The occurrence of thrombotic microangiopathy (TMA) in pregnancy is an unfortunate emergency condition. Proper diagnosis is mandatory which requires the consideration of two overlapping diagnoses: severe preeclampsia/ haemolysis, elevated liver enzymes, and low platelet syndrome (SPE/HELLP) and thrombotic thrombocytopenic purpura (TTP). The long turn-around times of ADAMTS13 testing precludes the timely distinction between the two conditions.
We aimed at evaluating schistocyte counts and immature platelet fraction (IPF%), as both increase in TMAs, to discriminate between TTP and SPE/HELLP of pregnancy.
IPF% was measured using SysmexXE-2100 automated hematology analyzer, and schistocyte counts were estimated microscopically as per the International Council for Standardization in Hematology (ICSH)-Schistocyte Working Group guidelines. The study included 30 pregnant patients with SPE/HELLP, 13 pregnant patients with TTP, and 30 women with normal pregnancy. The discrimination between the two patient categories was based on clinical judgment and TTP cases were identified using the PLASMIC score.

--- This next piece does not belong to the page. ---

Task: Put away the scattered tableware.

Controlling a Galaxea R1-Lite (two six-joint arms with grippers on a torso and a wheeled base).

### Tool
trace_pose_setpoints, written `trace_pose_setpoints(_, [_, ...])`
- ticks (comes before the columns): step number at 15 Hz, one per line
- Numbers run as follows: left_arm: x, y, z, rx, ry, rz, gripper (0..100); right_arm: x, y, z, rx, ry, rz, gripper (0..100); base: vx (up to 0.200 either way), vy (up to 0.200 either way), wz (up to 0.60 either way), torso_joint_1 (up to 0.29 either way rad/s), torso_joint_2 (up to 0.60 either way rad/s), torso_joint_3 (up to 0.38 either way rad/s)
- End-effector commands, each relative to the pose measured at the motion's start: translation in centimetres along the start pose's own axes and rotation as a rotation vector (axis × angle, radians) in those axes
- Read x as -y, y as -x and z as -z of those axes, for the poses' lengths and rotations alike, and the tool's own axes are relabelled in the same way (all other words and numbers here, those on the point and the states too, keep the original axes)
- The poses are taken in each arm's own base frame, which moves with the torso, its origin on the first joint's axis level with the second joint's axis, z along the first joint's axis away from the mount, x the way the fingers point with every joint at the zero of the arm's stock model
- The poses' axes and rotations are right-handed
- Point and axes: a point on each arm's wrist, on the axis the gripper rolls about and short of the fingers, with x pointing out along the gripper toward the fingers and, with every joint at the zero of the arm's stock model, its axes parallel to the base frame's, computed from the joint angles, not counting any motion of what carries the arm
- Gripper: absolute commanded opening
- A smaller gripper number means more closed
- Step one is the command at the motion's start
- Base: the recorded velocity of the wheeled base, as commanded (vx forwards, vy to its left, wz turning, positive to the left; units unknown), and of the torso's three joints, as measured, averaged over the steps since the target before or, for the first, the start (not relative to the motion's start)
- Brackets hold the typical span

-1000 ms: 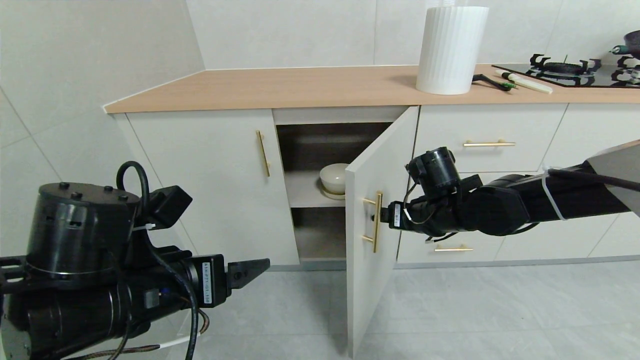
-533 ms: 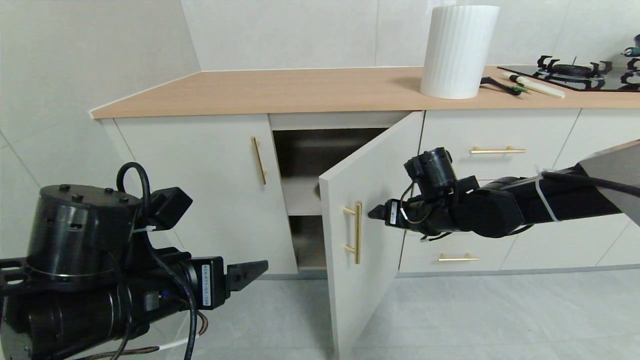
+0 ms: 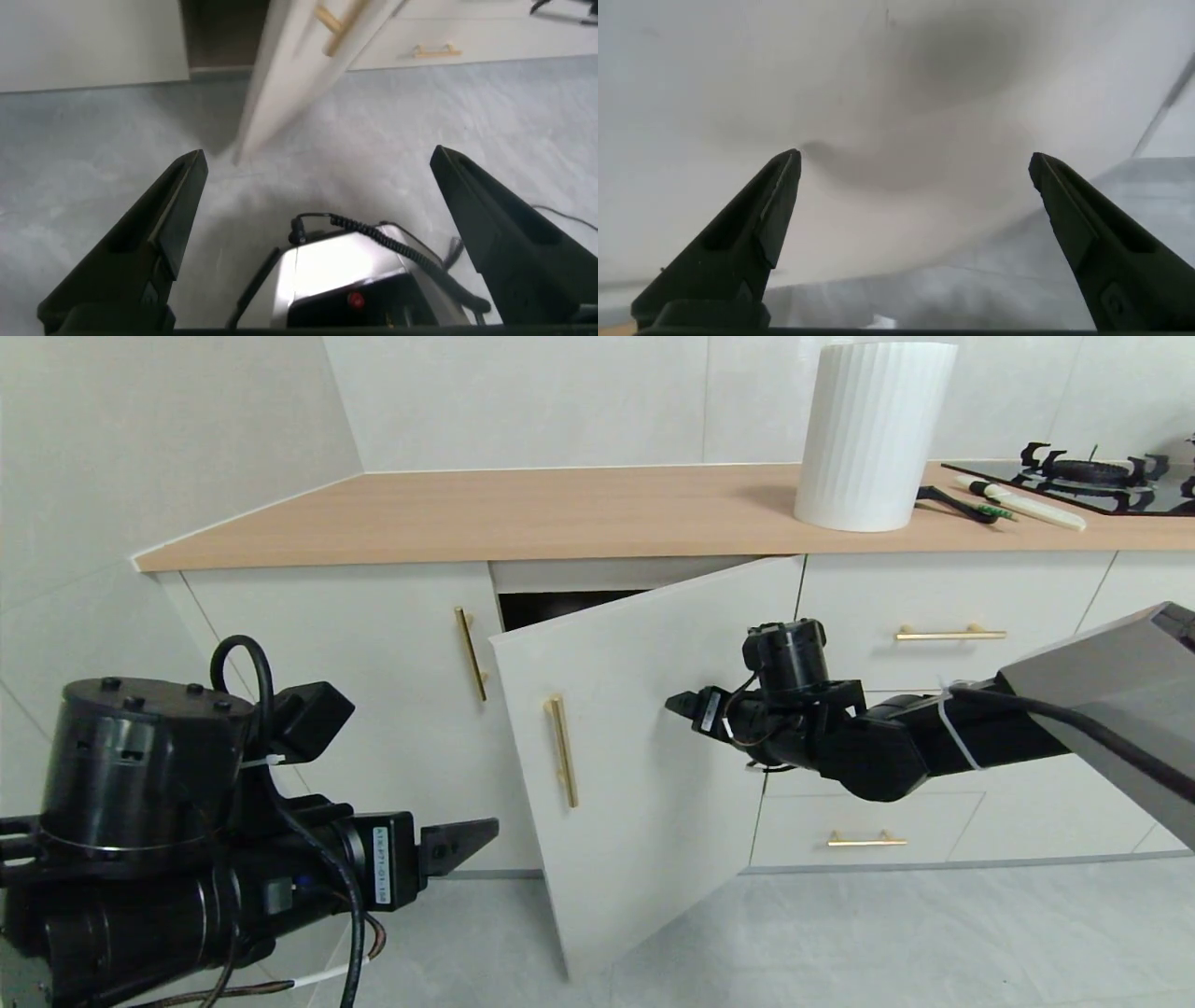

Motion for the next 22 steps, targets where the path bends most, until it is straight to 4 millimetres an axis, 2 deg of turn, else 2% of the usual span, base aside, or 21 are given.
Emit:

TTP patients had higher values of IPF% than SPE/HELLP 19.5 (16.9–27.1) vs 13 (9.5 – 23.25); p <0.001); similar results were revealed regarding schistocyte counts 6.5 (3.9–8.6) vs 2.1 (1.6 – 3.5); p <0.001). IPF% and schistocyte counts were able to discriminate between TMA patients and normal pregnant women, and between and SPE/HELLP and TTP patients. Moreover, the discriminatory function of each was improved when the two parameters were used in combination.
IPF% analysis should be used in conjunction with manual schistocyte counting in TMA cases to distinguish TTP pregnant patients from patients having SPE/HELLP.